--- What you have to do ---
Every line with the string "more" should be copied from the data.

--- Stored items from a collection ---
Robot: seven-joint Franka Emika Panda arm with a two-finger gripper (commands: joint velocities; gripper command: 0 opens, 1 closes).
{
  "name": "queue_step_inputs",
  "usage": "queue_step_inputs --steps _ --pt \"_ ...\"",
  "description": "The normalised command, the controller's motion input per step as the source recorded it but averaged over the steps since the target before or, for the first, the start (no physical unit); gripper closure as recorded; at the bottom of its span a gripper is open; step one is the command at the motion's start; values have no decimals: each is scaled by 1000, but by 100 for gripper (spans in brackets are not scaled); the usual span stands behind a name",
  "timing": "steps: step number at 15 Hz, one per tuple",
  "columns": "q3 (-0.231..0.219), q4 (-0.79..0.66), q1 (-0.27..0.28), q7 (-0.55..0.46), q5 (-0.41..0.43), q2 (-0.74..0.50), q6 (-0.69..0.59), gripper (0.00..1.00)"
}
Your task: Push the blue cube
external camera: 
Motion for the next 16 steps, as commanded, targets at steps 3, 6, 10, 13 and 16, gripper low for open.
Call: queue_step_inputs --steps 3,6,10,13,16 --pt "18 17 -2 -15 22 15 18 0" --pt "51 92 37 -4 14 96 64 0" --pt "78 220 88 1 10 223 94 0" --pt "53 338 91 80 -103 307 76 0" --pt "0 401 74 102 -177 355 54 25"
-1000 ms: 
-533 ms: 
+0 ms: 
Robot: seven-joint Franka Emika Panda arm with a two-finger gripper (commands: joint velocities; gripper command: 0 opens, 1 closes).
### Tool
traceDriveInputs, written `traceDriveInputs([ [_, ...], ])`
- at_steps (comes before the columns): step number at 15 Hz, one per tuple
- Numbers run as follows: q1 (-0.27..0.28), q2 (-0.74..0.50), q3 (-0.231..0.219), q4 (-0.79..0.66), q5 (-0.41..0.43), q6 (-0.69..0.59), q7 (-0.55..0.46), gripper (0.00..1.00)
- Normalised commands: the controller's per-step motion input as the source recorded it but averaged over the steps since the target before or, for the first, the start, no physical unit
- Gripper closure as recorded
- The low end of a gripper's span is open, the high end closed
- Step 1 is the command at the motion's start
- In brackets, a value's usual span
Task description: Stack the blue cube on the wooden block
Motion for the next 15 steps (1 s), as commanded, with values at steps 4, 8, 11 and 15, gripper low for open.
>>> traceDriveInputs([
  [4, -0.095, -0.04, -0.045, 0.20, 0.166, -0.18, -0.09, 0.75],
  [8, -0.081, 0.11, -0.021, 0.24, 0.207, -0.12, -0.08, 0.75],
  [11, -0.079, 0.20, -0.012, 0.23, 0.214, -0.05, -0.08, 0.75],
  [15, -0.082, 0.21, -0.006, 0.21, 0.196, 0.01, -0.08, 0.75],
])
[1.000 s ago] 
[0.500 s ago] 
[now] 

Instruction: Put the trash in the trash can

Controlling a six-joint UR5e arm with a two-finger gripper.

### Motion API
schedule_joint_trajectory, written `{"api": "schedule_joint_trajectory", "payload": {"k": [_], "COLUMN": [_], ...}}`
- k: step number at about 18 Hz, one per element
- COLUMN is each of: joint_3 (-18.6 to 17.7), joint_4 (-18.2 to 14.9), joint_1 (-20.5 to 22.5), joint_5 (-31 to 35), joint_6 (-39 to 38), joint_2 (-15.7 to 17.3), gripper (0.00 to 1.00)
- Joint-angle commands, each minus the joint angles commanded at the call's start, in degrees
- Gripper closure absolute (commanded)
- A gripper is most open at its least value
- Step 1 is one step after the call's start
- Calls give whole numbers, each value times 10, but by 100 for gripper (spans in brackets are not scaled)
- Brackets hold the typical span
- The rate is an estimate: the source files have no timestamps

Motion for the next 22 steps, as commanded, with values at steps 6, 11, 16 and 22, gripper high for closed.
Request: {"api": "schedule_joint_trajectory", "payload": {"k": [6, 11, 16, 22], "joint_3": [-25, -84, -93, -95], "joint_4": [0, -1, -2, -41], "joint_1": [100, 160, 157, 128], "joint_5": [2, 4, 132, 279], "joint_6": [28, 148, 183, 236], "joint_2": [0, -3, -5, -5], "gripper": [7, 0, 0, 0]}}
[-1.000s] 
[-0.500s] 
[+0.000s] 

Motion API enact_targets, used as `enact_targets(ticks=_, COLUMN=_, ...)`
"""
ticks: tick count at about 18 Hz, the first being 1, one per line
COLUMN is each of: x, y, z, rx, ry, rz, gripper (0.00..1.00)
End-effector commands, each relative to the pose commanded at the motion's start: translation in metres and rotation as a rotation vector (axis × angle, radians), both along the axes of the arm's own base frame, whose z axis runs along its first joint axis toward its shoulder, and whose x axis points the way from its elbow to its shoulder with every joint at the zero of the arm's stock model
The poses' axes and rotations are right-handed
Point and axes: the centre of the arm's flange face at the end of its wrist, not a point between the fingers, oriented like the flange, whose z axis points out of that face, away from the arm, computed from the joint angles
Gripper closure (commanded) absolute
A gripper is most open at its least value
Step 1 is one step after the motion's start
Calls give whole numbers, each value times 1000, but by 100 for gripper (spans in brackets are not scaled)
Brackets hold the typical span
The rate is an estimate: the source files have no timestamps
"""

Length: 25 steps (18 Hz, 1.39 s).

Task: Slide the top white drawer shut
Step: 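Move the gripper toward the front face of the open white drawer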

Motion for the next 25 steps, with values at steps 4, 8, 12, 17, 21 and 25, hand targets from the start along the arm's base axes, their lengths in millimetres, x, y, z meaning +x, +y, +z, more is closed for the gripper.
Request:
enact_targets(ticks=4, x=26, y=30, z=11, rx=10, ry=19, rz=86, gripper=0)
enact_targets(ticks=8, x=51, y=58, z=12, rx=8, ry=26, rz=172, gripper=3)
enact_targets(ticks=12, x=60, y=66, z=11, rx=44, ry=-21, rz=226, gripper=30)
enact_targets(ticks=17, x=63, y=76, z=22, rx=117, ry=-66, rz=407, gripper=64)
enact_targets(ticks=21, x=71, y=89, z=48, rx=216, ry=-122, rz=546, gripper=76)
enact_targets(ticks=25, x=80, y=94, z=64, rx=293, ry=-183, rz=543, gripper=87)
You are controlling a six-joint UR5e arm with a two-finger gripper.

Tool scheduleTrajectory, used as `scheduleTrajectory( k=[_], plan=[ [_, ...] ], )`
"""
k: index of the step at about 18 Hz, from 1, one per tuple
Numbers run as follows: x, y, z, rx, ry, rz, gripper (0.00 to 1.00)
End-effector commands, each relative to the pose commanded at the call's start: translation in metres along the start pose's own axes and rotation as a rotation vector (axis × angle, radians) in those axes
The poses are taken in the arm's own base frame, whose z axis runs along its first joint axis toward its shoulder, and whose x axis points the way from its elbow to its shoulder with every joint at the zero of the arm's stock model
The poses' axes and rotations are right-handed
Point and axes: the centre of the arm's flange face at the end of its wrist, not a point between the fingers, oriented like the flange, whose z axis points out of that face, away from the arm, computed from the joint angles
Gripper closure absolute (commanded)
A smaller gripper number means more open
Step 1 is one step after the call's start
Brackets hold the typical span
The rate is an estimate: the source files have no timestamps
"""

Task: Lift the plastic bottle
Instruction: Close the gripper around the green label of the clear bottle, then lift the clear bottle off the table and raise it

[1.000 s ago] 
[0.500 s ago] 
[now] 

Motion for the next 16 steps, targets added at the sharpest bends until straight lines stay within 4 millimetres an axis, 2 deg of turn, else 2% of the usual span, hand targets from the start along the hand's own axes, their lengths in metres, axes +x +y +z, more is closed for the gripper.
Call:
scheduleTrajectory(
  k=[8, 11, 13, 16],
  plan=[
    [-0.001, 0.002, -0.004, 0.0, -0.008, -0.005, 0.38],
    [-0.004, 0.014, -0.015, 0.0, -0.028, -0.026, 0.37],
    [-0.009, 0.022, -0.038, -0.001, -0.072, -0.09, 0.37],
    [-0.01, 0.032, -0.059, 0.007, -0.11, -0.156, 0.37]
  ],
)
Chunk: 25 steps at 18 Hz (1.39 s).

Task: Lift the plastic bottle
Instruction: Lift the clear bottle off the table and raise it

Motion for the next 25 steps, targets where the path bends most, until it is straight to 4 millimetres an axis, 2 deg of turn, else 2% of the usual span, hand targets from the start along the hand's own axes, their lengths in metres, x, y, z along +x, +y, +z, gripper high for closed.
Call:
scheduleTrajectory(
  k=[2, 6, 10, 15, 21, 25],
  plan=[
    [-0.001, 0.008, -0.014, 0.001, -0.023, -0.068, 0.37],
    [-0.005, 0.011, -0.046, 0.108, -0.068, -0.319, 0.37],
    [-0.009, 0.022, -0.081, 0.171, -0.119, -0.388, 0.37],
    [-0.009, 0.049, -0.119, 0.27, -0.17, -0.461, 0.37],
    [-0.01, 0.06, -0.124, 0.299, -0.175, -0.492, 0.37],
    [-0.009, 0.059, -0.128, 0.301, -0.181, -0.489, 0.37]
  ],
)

--- Answer box ---
Motion for the next 25 steps, with values at steps 4, 8, 12, 17, 21 and 25, hand targets from the start along the arm's base axes, their lengths in millimetres, x, y, z meaning +x, +y, +z, more is closed for the gripper.
A smaller gripper number means more open
Motion for the next 16 steps, targets added at the sharpest bends until straight lines stay within 4 millimetres an axis, 2 deg of turn, else 2% of the usual span, hand targets from the start along the hand's own axes, their lengths in metres, axes +x +y +z, more is closed for the gripper.

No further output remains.